__TASK INSTRUCTIONS__
Starting at the line that contains "M 307 76 L 274", write out every line through the end of the records below exactly as it appears, and leave out all pictures.

[Extracted data entries]
Segment Open

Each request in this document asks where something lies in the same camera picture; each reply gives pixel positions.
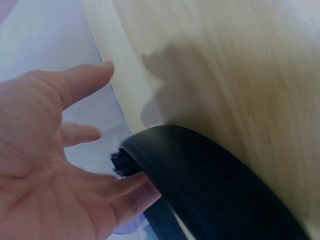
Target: light wood grain
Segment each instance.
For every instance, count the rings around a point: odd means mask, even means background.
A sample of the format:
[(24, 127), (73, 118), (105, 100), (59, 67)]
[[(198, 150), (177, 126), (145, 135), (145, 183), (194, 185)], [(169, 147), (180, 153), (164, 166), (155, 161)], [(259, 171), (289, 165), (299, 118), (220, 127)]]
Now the light wood grain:
[(236, 155), (320, 240), (320, 3), (84, 0), (131, 130), (177, 124)]

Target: light purple fabric
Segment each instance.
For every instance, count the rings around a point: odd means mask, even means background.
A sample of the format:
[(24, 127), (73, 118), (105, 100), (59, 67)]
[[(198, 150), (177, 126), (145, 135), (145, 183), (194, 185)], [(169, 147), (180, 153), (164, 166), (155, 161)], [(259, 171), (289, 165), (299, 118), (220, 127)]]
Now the light purple fabric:
[(118, 227), (113, 233), (119, 235), (126, 235), (135, 232), (143, 223), (145, 216), (143, 214), (137, 216), (134, 220)]
[(7, 19), (18, 0), (0, 0), (0, 25)]

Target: skin
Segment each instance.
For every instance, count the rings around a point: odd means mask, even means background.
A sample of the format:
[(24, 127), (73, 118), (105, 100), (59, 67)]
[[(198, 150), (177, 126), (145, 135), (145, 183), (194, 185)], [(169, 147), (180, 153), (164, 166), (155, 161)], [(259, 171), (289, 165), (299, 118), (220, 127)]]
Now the skin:
[(65, 147), (101, 134), (62, 122), (63, 110), (104, 87), (113, 74), (107, 62), (33, 71), (0, 83), (1, 240), (105, 240), (159, 199), (144, 173), (116, 179), (66, 159)]

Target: finger
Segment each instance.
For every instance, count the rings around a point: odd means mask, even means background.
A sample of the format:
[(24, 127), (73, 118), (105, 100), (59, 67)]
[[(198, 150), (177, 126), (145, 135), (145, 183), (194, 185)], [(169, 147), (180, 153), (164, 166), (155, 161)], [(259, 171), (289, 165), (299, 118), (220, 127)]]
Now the finger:
[(148, 179), (135, 190), (114, 199), (109, 205), (112, 207), (116, 225), (120, 226), (144, 212), (161, 197), (160, 192)]
[(117, 179), (115, 176), (108, 174), (88, 172), (74, 165), (71, 165), (71, 172), (78, 178), (91, 183), (107, 183)]
[(105, 200), (112, 201), (140, 187), (148, 179), (144, 172), (136, 173), (122, 179), (97, 184), (96, 190)]
[(52, 87), (59, 95), (63, 110), (104, 87), (115, 71), (112, 62), (80, 65), (61, 72), (35, 71), (26, 76)]
[(65, 148), (93, 142), (101, 137), (100, 131), (95, 127), (72, 122), (63, 122), (60, 126), (60, 132)]

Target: fingernail
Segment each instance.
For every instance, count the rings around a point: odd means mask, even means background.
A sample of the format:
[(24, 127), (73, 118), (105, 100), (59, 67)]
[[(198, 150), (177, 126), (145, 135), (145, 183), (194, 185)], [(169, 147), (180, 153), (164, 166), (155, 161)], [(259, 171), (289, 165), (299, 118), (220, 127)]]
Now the fingernail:
[(114, 63), (112, 61), (106, 61), (106, 62), (103, 62), (101, 66), (110, 68), (110, 67), (114, 67)]

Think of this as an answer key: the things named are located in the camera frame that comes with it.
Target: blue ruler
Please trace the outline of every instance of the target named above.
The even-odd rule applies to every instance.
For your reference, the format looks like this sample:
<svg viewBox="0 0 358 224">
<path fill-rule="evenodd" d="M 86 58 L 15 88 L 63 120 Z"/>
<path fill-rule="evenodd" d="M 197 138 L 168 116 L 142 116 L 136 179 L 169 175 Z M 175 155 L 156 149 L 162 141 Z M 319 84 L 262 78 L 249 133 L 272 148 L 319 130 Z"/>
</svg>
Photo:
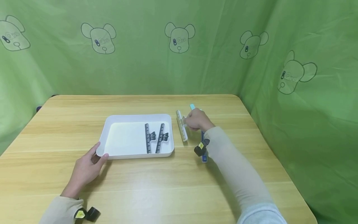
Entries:
<svg viewBox="0 0 358 224">
<path fill-rule="evenodd" d="M 191 110 L 194 110 L 195 109 L 195 106 L 194 104 L 190 104 L 190 108 Z M 204 140 L 204 132 L 202 131 L 202 141 Z M 206 163 L 208 162 L 208 156 L 207 156 L 207 151 L 205 150 L 204 154 L 202 155 L 202 162 L 203 163 Z"/>
</svg>

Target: right hand
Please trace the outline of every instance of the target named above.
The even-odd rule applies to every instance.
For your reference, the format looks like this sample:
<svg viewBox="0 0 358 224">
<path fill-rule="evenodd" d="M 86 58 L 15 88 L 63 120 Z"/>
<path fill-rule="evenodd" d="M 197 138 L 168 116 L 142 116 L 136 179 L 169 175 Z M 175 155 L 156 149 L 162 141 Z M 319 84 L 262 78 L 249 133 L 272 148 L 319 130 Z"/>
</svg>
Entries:
<svg viewBox="0 0 358 224">
<path fill-rule="evenodd" d="M 61 196 L 78 199 L 82 188 L 92 182 L 100 173 L 108 159 L 108 153 L 102 157 L 95 155 L 100 142 L 97 142 L 84 156 L 79 158 L 73 168 L 72 176 Z"/>
<path fill-rule="evenodd" d="M 203 132 L 215 127 L 205 112 L 198 108 L 195 108 L 188 114 L 185 118 L 185 122 L 192 130 L 201 129 Z"/>
</svg>

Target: black ruler
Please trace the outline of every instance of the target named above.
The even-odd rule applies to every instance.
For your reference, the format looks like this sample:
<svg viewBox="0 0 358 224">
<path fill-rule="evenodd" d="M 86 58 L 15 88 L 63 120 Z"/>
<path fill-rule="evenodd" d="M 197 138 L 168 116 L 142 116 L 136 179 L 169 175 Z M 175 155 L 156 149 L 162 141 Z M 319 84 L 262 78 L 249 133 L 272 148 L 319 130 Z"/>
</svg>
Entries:
<svg viewBox="0 0 358 224">
<path fill-rule="evenodd" d="M 158 135 L 158 143 L 157 143 L 157 147 L 155 149 L 155 153 L 160 153 L 160 147 L 161 147 L 162 141 L 168 141 L 169 133 L 163 134 L 163 132 L 164 132 L 164 123 L 160 125 L 160 130 L 159 130 L 159 135 Z"/>
<path fill-rule="evenodd" d="M 152 153 L 150 141 L 155 140 L 155 132 L 149 133 L 149 124 L 145 124 L 145 141 L 147 146 L 147 154 Z"/>
</svg>

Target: green backdrop
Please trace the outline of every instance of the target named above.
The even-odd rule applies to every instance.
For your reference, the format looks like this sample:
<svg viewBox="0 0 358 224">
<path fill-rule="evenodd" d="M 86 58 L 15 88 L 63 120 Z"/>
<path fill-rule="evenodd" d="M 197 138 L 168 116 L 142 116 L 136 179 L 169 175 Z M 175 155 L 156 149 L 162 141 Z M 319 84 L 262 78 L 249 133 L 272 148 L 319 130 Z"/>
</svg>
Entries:
<svg viewBox="0 0 358 224">
<path fill-rule="evenodd" d="M 53 94 L 236 94 L 320 223 L 358 202 L 358 2 L 0 0 L 0 152 Z"/>
</svg>

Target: white tray
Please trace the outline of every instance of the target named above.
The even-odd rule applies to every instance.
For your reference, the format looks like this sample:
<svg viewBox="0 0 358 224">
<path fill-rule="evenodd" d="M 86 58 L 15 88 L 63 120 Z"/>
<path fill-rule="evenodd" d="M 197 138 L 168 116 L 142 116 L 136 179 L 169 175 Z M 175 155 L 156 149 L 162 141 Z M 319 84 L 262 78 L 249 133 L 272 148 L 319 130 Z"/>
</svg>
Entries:
<svg viewBox="0 0 358 224">
<path fill-rule="evenodd" d="M 160 153 L 155 153 L 160 125 L 164 123 L 164 134 L 169 133 L 168 141 L 161 143 Z M 151 153 L 147 153 L 145 124 L 149 132 L 155 132 L 156 139 L 150 141 Z M 107 117 L 100 137 L 101 145 L 96 150 L 98 156 L 109 154 L 108 159 L 133 159 L 167 157 L 174 150 L 173 129 L 169 114 L 112 115 Z"/>
</svg>

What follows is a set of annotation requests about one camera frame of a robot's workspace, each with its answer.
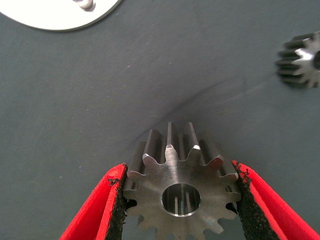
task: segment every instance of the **steel gear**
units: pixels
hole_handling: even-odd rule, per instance
[[[295,87],[318,87],[320,82],[320,32],[294,37],[279,54],[278,74]]]
[[[173,234],[176,239],[193,235],[204,240],[204,230],[220,234],[221,218],[237,214],[226,208],[241,194],[238,174],[214,144],[198,142],[192,123],[183,134],[168,124],[167,138],[151,130],[127,172],[124,197],[135,200],[129,216],[140,216],[138,227],[156,228],[156,239]]]

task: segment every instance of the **metal gear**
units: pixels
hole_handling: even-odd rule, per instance
[[[140,216],[138,227],[155,227],[157,240],[173,234],[204,240],[204,230],[220,234],[221,218],[237,214],[226,206],[240,201],[238,174],[214,144],[198,142],[192,123],[183,134],[168,124],[167,138],[151,130],[140,143],[127,172],[123,195],[135,200],[129,216]]]
[[[318,87],[320,82],[320,32],[294,37],[284,44],[276,63],[282,80],[295,87]]]

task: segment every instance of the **white plate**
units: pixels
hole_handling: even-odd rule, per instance
[[[0,12],[19,23],[44,30],[83,28],[109,14],[121,0],[94,0],[92,10],[83,10],[73,0],[0,0]]]

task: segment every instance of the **gear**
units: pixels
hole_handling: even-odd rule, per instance
[[[294,87],[318,87],[320,81],[320,32],[296,36],[279,54],[278,74]]]
[[[138,227],[143,230],[155,227],[157,240],[169,234],[204,240],[204,230],[223,232],[219,219],[237,216],[226,208],[241,199],[237,179],[233,165],[215,145],[198,142],[192,123],[178,135],[170,122],[166,140],[151,130],[129,167],[123,195],[136,206],[127,214],[140,216]]]

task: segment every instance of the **gray backdrop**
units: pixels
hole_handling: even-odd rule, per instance
[[[54,240],[148,130],[194,123],[316,231],[320,90],[279,81],[318,0],[124,0],[73,32],[0,15],[0,239]],[[124,240],[153,239],[126,219]],[[207,239],[244,239],[239,220]]]

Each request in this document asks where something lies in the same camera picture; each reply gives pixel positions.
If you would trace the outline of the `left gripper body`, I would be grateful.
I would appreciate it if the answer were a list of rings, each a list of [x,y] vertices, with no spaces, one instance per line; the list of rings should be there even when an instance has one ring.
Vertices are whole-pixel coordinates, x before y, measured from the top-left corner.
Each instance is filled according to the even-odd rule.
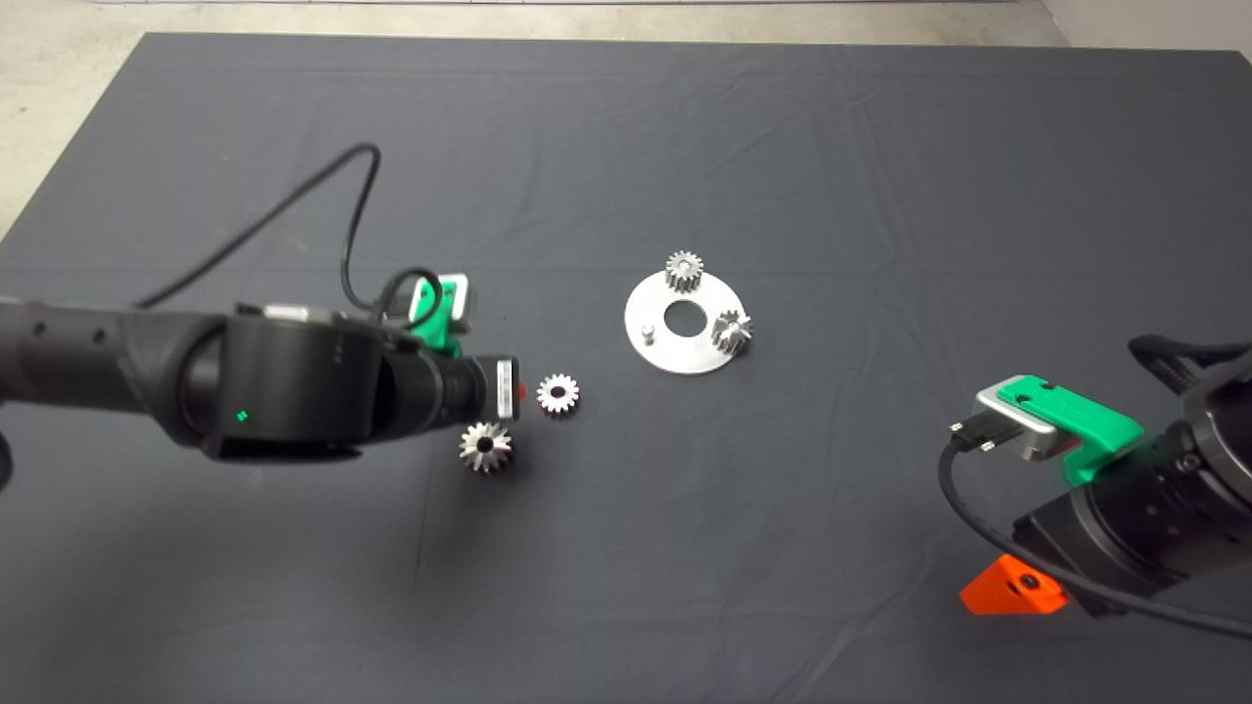
[[[461,360],[470,378],[466,422],[510,422],[520,418],[520,360],[516,356],[472,356]]]

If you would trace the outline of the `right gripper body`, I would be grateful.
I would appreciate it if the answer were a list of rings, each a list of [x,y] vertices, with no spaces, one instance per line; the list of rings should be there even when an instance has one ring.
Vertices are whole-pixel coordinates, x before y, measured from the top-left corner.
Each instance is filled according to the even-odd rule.
[[[1013,539],[1099,588],[1156,598],[1189,579],[1174,549],[1189,521],[1189,477],[1172,468],[1106,468],[1033,509]]]

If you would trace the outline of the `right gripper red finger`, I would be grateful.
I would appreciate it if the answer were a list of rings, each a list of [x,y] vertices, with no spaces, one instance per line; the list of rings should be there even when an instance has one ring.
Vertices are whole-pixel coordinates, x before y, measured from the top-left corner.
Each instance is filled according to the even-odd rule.
[[[997,557],[962,589],[962,605],[975,615],[1048,615],[1068,604],[1059,581],[1012,555]]]

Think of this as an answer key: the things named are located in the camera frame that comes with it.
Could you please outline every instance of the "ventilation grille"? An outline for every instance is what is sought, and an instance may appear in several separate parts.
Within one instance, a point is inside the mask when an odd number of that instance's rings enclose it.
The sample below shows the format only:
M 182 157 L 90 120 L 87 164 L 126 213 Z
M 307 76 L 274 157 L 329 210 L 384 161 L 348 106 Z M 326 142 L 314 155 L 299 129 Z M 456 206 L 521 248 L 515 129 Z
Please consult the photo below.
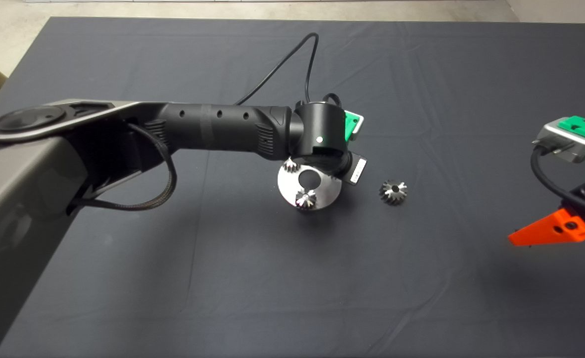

Segment Closed

__PROBLEM SOLUTION__
M 307 76 L 274 157 L 329 210 L 384 161 L 348 106 Z M 326 142 L 314 155 L 299 129 Z M 456 206 L 521 248 L 515 129 Z
Please consult the photo below.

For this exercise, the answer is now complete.